Prior-data fitted networks (PFNs) have recently emerged as a powerful approach for Bayesian prediction tasks, approximating the posterior predictive distribution (PPD) through in-context learning. Despite their strong empirical performance and ability to go beyond point predictions, theoretical understandings of the algorithmic capability of transformers to learn distributions in context are still lacking. Focusing on Gaussian process regression problems, we show by construction that transformers can implement a gradient descent algorithm targeting the posterior predictive mean and variance, followed by nonlinear mappings that yield binned probabilities of PPD. We study the error bounds of the approximated PPD in terms of attention depth and bin resolution. Based on these results, we further demonstrate the key role of normalization and the choice of attention depth in enabling the extrapolation abilities of transformers beyond the pretraining sample size range. We conduct simulations that corroborate our findings, providing insight into the expressivity of PFNs targeting PPDs and how architectural choices may influence generalization capabilities.

Editorial analysis

A structured set of objections, weighed in public.

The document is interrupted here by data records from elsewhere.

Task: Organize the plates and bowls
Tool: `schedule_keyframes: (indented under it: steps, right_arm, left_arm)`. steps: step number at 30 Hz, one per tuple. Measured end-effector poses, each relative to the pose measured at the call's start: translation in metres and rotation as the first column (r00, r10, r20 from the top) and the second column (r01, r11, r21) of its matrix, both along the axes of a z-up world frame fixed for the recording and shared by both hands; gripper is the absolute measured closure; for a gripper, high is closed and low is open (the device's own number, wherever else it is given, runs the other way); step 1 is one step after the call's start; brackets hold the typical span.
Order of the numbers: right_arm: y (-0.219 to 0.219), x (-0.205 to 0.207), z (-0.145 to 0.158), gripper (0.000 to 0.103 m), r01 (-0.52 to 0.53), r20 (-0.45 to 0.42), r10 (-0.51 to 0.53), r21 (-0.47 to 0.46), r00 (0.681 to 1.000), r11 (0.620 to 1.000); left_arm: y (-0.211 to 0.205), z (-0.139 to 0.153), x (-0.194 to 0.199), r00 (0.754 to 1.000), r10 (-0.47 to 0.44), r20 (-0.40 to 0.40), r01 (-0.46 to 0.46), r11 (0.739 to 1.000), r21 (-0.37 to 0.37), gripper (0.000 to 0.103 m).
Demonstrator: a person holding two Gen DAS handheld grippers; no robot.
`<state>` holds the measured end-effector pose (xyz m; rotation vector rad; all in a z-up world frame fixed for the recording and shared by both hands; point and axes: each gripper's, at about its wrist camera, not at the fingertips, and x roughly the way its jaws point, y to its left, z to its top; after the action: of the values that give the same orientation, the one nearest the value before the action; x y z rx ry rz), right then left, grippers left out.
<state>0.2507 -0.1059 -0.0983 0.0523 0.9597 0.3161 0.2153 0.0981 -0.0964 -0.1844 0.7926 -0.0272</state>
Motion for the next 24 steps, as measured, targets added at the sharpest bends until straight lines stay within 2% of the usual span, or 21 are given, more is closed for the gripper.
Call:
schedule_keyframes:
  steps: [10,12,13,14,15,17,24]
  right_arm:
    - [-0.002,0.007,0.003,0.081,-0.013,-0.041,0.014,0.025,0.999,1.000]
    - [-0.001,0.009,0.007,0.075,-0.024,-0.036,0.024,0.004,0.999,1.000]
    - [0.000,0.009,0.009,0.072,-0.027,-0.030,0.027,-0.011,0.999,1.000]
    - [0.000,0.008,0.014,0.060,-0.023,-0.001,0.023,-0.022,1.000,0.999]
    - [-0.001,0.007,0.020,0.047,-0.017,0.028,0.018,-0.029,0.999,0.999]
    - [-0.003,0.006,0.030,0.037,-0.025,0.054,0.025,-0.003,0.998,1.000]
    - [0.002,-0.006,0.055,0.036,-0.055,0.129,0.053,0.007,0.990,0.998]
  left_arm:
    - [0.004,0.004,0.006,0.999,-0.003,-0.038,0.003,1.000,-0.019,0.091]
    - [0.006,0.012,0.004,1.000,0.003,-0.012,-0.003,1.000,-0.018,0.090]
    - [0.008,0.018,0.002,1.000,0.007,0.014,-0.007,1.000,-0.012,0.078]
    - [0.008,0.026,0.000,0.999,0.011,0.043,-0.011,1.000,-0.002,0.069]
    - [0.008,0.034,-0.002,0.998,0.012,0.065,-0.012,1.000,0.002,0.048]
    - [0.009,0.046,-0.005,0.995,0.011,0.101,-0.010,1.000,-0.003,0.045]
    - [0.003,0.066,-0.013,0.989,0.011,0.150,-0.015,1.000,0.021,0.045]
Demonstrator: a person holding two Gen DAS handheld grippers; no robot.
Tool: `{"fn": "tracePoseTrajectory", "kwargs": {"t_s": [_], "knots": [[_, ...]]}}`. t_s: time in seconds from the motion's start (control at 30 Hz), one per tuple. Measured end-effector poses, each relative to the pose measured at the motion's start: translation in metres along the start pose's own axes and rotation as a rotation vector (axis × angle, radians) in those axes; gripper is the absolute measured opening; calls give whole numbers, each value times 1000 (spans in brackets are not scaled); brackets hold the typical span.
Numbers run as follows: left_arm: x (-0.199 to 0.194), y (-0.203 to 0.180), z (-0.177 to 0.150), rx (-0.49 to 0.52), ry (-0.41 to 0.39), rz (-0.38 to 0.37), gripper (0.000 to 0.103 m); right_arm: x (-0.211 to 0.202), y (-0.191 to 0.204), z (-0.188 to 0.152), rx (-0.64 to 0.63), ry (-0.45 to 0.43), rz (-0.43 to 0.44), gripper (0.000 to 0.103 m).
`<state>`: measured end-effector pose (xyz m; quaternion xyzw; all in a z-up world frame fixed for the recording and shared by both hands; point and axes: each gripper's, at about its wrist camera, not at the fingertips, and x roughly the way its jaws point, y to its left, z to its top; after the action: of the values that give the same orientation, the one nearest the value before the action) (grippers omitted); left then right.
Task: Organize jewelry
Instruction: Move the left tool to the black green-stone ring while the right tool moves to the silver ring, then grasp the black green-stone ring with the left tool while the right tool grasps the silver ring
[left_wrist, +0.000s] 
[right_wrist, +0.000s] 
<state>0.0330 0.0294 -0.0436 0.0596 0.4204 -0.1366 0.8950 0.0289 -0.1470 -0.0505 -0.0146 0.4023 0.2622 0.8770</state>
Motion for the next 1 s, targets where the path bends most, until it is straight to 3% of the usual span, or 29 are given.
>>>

Desk editor's note, referee report, simulated authors' rebuttal, and a circularity audit. Tearing a paper down is the easy half of reading it; the pith above is the substance, this is the friction.

Referee Report

0 major / 3 minor

Summary. The paper claims to show by construction that transformers can implement a finite-step gradient descent algorithm targeting the posterior predictive mean and variance for Gaussian process regression, followed by fixed nonlinear mappings to produce binned probabilities of the PPD. Error bounds are stated in terms of attention depth and bin resolution. The work further identifies the key role of normalization (and attention depth) in enabling extrapolation beyond the pretraining sample-size range, with simulations reported to corroborate both the construction and the extrapolation behavior.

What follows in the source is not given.